Densho Digital Archive
Densho Visual History Collection
Title: Fred Korematsu - Kathryn Korematsu Interview
Narrators: Fred Korematsu, Kathryn Korematsu
Interviewers: Lorraine Bannai (primary); Tetsuden Kashima (secondary)
Location: Seattle, Washington
Date: May 14, 1996
Densho ID: denshovh-kfred_g-01-0012

<Begin Segment 12>

Matt Emery: After your family got out of camp, where did you guys go? You were in Topaz, right? Where did the family go after that? Did the family stay together, did your brother move away?

FK: No, we went back to California. My parents did and my brothers did because we had, we had a, we have a nursery. We have a nursery there, and even though they did not maintain it and everything was in shambles, but we had a place. Otherwise we wouldn't have it. And the bank held it for us, so we started all over from the foundations, built up the house and, greenhouses and all, all the pipes and things in the nursery was corroded, and we had to fix that, and the boilerhouse had to be restored again, to be operational and things like that. But the bank was willing to loan us the money, and so we went right back to work, and we finally got that. So we were one of, one of the lucky ones. Now, there were other Japanese families that leased land for growing strawberries, acres and acres of strawberries. 'Cause they used, because after they were interned, there wasn't any strawberry in California because all the strawberries were grown by Japanese. And, but see, it didn't take buildings and so forth to grow strawberries, they grew it right outside, and they just had a small house and so forth to live in, which wasn't very much of a house. So the owner, see, that was leased. All the lands were leased, so when a owner got it back, they just plowed everything up and did his own, gave it to some farmers or started building homes on top, and so they lost their land completely. And they're the ones that had to find other kinds of work, or go into farming further away from the city, or wherever land they can get. But quite a few went into other fields like gardening and nursery business like bedding plants and so forth. And lot of 'em did well in making bedding plants, so that's what happened.

[Interruption]

TK: The question is, when you were arrested and the newspaper called you a spy, do you remember what went through your mind at that time?

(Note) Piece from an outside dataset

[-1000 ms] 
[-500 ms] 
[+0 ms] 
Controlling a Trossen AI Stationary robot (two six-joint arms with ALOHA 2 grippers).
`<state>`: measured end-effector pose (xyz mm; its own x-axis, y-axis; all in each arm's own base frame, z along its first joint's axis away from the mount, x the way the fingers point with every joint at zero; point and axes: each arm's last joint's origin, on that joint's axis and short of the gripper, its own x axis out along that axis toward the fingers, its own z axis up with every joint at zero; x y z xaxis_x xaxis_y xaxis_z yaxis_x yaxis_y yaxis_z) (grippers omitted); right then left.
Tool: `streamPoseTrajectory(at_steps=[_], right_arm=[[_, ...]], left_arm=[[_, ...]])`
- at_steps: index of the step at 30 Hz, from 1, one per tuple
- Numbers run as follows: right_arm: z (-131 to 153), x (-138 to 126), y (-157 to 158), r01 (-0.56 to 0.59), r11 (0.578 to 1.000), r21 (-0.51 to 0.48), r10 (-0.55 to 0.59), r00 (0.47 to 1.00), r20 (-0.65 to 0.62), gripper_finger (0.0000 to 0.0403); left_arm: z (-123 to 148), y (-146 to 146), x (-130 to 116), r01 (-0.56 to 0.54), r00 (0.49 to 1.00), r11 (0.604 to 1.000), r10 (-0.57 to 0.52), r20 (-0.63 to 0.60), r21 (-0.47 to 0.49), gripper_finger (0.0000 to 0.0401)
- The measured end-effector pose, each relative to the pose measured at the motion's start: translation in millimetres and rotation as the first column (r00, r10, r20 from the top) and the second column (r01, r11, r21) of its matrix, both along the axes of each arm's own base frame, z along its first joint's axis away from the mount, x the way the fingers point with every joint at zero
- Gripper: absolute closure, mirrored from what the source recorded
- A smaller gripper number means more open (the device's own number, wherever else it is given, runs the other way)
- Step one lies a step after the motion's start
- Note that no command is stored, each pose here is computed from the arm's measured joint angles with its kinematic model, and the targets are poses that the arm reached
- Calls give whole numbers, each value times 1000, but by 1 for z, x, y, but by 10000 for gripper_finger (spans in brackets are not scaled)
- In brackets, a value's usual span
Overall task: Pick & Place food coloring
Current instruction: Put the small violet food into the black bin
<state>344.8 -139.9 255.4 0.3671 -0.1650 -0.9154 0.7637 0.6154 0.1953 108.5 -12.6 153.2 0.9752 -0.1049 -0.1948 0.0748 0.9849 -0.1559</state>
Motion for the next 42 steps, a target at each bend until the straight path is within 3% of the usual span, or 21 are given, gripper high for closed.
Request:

FK: Well, I thought it was a big joke because I didn't do anything wrong. And here I've been here all my life, and they know, they know that I've lived here all my life. They knew it because even before Pearl Harbor, they told my friends that was in, that was in military uniform to lay off of me, and they knew that we went to school together. Being arrested was... I just didn't feel that I did anything wrong.